When scars (spots where leaves were removed) were swept with the Agrobacterium solution, the Agrobacterium might enter the plant cells, and the T-DNA was integrated into the plant genome. Thus the new shoot emerging from the node carried the gene of interest. The new shoot was cut and grown to be a whole plant, and we suggest it as a candidate of transformant. All transformants produced from this method (4 plants) confirmed the existence of the NPTII gene. On the contrary, it did not occur in the dipping method, event when the scars were dipped for 120 seconds. The T-DNA failed to integrate into the plant genome, and the method did not produce any transformant. However, we need further research to increase immersion time to allow the chance of gene integration. We also need to confirm the cimeras and ensure that the gene was integrated in the whole plant.

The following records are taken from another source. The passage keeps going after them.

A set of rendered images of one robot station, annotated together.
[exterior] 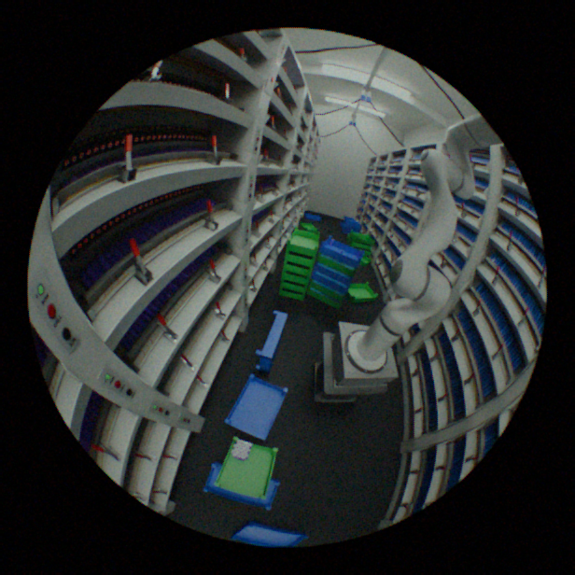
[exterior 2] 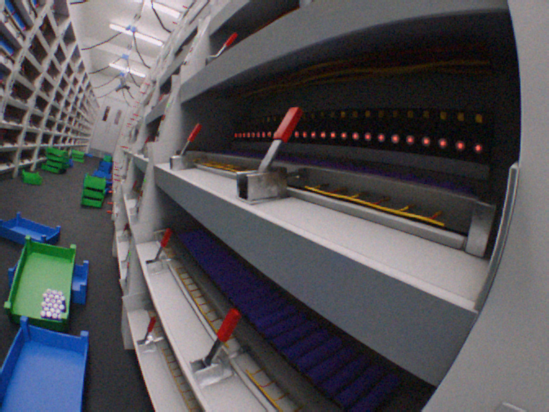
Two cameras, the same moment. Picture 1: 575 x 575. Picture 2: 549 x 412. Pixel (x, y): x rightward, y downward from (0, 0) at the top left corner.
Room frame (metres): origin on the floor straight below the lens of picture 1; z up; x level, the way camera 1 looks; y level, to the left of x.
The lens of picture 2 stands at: (0.61, 0.12, 0.55)
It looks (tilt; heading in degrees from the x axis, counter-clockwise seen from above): 3 degrees down; 137
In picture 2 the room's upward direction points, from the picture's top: 17 degrees clockwise
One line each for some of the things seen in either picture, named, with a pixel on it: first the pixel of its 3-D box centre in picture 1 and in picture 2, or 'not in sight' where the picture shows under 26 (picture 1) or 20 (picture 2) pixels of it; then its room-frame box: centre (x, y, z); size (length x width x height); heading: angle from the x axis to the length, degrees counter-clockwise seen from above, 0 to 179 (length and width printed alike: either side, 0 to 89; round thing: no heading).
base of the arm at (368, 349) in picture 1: (379, 338); not in sight; (0.37, -0.38, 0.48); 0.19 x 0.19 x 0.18
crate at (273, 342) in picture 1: (271, 342); not in sight; (0.53, 0.03, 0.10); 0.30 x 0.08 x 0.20; 173
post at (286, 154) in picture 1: (275, 173); not in sight; (1.37, 0.25, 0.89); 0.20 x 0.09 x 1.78; 85
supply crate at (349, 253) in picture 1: (343, 250); not in sight; (1.16, -0.34, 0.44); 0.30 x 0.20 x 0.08; 66
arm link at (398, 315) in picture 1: (418, 301); not in sight; (0.37, -0.42, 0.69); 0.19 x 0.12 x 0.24; 81
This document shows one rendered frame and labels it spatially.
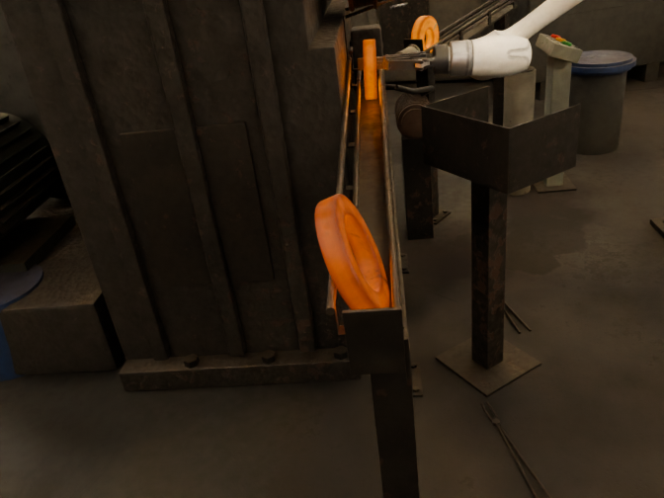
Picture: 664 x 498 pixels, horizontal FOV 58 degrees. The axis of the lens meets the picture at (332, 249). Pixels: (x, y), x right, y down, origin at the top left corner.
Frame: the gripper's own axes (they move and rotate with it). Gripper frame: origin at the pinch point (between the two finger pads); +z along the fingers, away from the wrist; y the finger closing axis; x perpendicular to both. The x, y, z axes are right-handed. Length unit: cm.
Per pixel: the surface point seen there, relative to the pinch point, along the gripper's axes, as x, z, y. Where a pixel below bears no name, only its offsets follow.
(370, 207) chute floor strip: -16, 1, -57
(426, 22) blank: 1, -20, 60
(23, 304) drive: -56, 101, -26
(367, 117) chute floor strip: -11.9, 1.4, -8.7
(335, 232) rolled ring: -2, 5, -94
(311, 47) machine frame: 10.2, 12.4, -30.6
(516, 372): -74, -36, -38
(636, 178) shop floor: -71, -112, 82
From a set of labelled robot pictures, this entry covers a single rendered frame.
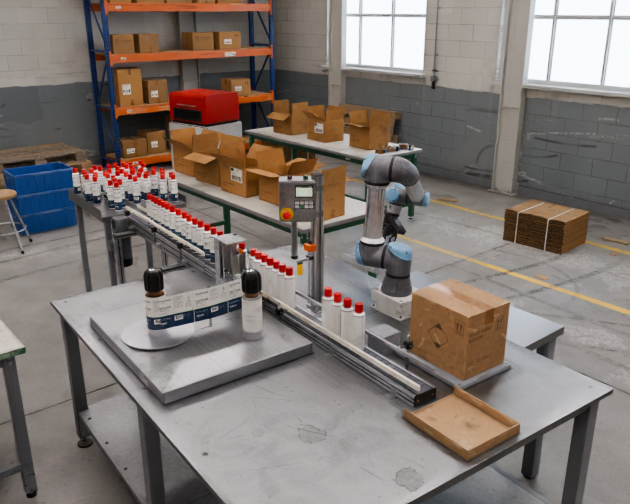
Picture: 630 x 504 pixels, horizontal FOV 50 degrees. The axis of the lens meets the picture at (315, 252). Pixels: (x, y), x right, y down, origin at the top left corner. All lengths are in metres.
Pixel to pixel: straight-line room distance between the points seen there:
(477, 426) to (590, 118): 6.11
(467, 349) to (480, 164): 6.62
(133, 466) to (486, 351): 1.67
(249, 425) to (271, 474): 0.28
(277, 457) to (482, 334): 0.92
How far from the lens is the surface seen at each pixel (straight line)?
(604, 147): 8.17
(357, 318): 2.68
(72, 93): 10.43
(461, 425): 2.45
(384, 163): 3.02
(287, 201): 2.99
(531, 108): 8.59
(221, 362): 2.70
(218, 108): 8.41
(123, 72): 9.88
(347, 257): 3.48
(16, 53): 10.16
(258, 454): 2.28
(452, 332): 2.63
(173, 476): 3.23
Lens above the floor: 2.19
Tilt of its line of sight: 20 degrees down
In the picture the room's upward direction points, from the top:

Transferred DNA (T-DNA) enters the plant as a single stranded molecule (Stachel et al. 1986; Tinland et al. 1994; Yusibov et al. 1994) that may eventually integrate into the nuclear genome. Although T-DNA
integration is random (Kim et al. 2007), the mechanism of integration remains unclear (Park et al. 2015). However, irradiated protoplasts show a higher DNA integration frequency than do non-irradiated protoplasts (Kohler et al. 1989), suggesting that double stranded (ds)DNA damage sites could be targets of T-DNA integration (Park et al. 2015). Indeed, T-DNA molecules preferentially integrate into dsDNA break sites (Chilton and Que, 2003; Salomon and Puchta, 1998; Tzfira et al. 2003). In the current research, the touching of a cotton bud into the shoot scars in the sweeping method may produce dsDNA damage sites, providing a chance of T-DNA to integrate into the plant genome.
The transformation method for table grape had been regenerated in vitro (Dabauza & Velasco 2012; Mezzetti et al. 2005), however, the in planta method for table grape has been rarely studied. Fujita et al. (2009) did successful in planta transformation on table grape cultivars (Chardonnay and Cabernet Sauvignon). They used dormant buds on cuttings as the target of the transformation. The dormant buds were pricked four times with a needle and dipped into the A. tumefaciens solution overnight. It was different from the current method. Although we had not done the southern blot yet for gene confirmation, however, this preliminary research suggested
that the current method of “sweeping method” was a novel simple method of in planta transformation for T-DNA transfer in table grape, a similar protocol has not been reported elsewhere. The findings may guide future efforts to improve the transformation of other plant species.
CONCLUSIONS
The current preliminary research of in planta transformation method for T-DNA transfer in table grape was suggested as a novel simple method in transferring the T-DNA into the plant genome. The method named “sweeping method”. It was done by sweeping the scars of shoots without leaves (the non-leafy shoots) with agrobacterial suspension. The production of transformed plant was done by cutting the new emerging shoots from the swept scars and those were then grown to be new plants.
ACKNOWLEDGEMENTS
The authors gratefully acknowledge the financial support provided by the Udayana University (Denpasar, Bali, Indonesia) through Competitive Grant Project (Hibah Unggulan Udayana, 2017). The authors also acknowledge Prof. Bambang Sugiharto from the Centre Development of Advanced Sciences and Technology (CDAST), Jember University, for facilitating the molecular research.